▶ **Task prompt**: Whenever a line of the material contains the string "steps", it should be copied.

START Dataset content

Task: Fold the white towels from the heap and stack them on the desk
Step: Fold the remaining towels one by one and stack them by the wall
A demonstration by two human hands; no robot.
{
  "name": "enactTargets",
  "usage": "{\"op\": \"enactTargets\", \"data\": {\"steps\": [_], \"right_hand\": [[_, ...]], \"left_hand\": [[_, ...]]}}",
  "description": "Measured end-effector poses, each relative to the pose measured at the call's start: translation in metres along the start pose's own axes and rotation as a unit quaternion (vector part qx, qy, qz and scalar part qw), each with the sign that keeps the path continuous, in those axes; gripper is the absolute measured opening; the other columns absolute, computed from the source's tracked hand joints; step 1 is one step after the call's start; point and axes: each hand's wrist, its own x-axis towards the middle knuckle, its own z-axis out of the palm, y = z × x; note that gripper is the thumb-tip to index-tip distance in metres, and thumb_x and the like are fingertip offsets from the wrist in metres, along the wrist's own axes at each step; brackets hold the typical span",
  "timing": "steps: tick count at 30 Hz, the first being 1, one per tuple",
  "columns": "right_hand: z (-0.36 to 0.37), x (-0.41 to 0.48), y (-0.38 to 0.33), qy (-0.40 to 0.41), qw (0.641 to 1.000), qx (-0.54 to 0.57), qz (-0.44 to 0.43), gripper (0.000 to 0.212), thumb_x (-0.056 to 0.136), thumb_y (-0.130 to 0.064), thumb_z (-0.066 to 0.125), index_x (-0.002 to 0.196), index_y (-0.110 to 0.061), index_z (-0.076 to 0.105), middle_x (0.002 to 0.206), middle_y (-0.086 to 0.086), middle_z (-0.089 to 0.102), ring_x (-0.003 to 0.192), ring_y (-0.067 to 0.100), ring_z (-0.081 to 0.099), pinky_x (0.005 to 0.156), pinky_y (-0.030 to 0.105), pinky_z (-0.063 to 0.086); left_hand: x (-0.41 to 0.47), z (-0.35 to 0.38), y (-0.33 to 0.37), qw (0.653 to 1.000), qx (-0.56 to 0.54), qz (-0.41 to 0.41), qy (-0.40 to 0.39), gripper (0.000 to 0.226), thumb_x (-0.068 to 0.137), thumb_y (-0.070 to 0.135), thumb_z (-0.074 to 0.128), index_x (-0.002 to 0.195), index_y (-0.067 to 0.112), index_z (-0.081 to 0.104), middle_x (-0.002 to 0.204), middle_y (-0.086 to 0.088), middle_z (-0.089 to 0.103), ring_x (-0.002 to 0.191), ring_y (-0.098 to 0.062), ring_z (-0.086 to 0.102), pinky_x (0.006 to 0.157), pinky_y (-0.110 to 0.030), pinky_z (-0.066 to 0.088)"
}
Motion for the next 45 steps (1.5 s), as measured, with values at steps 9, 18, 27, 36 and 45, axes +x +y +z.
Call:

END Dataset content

▶ **Answer box**:
  "usage": "{\"op\": \"enactTargets\", \"data\": {\"steps\": [_], \"right_hand\": [[_, ...]], \"left_hand\": [[_, ...]]}}",
  "timing": "steps: tick count at 30 Hz, the first being 1, one per tuple",
Motion for the next 45 steps (1.5 s), as measured, with values at steps 9, 18, 27, 36 and 45, axes +x +y +z.

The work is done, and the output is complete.